珍しく雪南が俺の盃に酒をついでから眼下に広がる天音湖へと視線を向ける。
「貴方には何が見えてるのですか?」
そんな事を雪南が聞いて来る。
「何がって…、お前と同じだろ。天音湖が見えてる。」
「同じだとは思いませんよ。黒崎様は人とは違う感覚で物事を捉えてるお人ですから…。」
「俺は至って普通だ。」
「とてもじゃないですが普通だとは言えません。」
涼しい表情でキッパリと言い切られると、ちょいとばかしムカつくとか思う。
「人を変態みたいに言うな…。」
今夜の俺は鈴が傍に居ないというだけで、いじけている。
盃の酒をクイと飲み干す雪南が冷ややかな眼を俺に向ける。
「それで…、貴方は何が気に入らないと言うのですか?」
初めて出会った日から俺の不機嫌の理由を単刀直入に聞いて来るのは、常に雪南だけだった。

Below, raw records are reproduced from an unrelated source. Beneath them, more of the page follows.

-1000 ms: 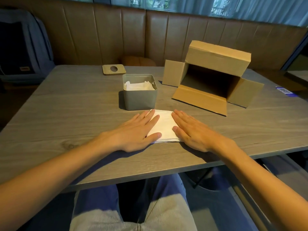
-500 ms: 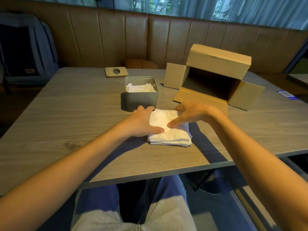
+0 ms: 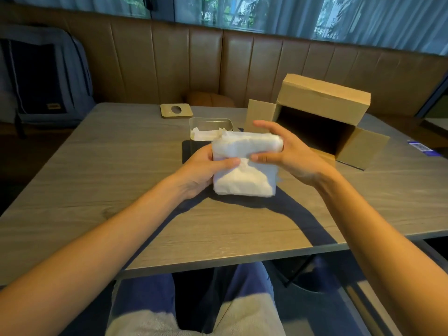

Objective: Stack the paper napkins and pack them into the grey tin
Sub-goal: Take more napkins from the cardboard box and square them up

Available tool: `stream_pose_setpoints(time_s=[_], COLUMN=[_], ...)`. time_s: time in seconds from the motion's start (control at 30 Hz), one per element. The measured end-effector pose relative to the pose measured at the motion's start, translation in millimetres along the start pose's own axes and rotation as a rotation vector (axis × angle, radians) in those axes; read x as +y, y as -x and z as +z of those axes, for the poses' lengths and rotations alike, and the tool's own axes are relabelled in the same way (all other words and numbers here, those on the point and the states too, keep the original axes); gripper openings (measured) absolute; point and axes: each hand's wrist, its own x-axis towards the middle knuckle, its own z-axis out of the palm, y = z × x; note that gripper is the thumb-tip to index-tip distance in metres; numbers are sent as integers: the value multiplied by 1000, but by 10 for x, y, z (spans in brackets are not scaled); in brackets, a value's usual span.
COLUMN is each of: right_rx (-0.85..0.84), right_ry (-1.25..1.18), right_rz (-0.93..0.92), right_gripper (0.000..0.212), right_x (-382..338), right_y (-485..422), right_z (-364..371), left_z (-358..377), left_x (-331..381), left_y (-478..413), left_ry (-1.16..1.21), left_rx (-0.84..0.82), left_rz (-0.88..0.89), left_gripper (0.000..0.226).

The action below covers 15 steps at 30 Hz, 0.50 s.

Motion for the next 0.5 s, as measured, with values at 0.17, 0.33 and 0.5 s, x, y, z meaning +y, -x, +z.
stream_pose_setpoints(time_s=[0.17, 0.33, 0.5], right_rx=[-33, -50, 11], right_ry=[-143, -206, -143], right_rz=[116, 115, 63], right_gripper=[36, 52, 69], right_x=[72, 151, 101], right_y=[8, -38, -19], right_z=[171, 336, 530], left_z=[-6, 47, 95], left_x=[48, 51, 34], left_y=[6, 7, 8], left_ry=[-143, -181, -322], left_rx=[209, 296, 354], left_rz=[221, 379, 457], left_gripper=[60, 45, 34])
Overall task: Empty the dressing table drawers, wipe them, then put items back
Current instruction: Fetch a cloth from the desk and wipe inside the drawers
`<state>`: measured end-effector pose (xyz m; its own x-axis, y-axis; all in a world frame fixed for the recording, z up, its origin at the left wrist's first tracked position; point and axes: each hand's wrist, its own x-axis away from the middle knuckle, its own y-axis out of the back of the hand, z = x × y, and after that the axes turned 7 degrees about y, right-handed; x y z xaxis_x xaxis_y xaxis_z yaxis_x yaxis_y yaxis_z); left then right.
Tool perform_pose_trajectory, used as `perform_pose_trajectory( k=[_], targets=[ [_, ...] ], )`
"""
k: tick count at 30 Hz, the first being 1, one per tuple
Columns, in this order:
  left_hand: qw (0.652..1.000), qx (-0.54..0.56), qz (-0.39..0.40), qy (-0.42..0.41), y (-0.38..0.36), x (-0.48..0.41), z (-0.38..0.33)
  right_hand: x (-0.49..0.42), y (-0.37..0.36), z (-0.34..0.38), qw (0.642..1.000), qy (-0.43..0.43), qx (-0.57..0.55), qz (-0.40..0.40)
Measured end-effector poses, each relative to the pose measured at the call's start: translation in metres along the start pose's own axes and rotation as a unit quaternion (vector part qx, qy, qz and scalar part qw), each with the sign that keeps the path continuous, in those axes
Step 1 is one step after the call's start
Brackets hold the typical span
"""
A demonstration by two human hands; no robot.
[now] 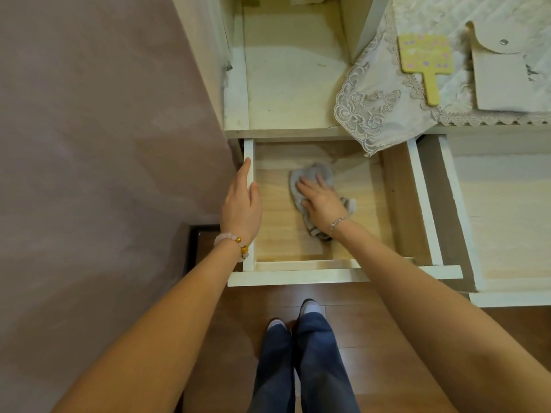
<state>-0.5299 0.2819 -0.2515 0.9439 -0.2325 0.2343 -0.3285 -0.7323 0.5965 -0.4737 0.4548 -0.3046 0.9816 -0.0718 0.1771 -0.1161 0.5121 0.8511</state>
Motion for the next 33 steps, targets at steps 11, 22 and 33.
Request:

御館様に噛み付き、雪南の兄である斎我にも牙を向けた俺に冷たい表情のまま、今と同じ事を雪南は聞いた。
その頃と変わらない俺は同じ言葉を雪南に返す。
「落ち着かないんだよ。俺が生きている路は本当に間違ってはいないのかとか考えても、結局、未来なんか誰にもわからねえから落ち着かない。」
そう言って、自分の盃の酒を飲み干せば普段はあまり飲むなと口煩い雪南が俺と自分の盃に酒を注ぎ込む。
「この婚姻が不安ですか?」
冷静さを失わない雪南の問い。
どう答えるべきかと迷いが出る。
「お前は…、嫁を貰う気があるのか?」
雪南はもう20歳になる。
例え、雪南であっても嫁を貰うとなれば不安くらいあって当然だろうと雪南に聞き返す。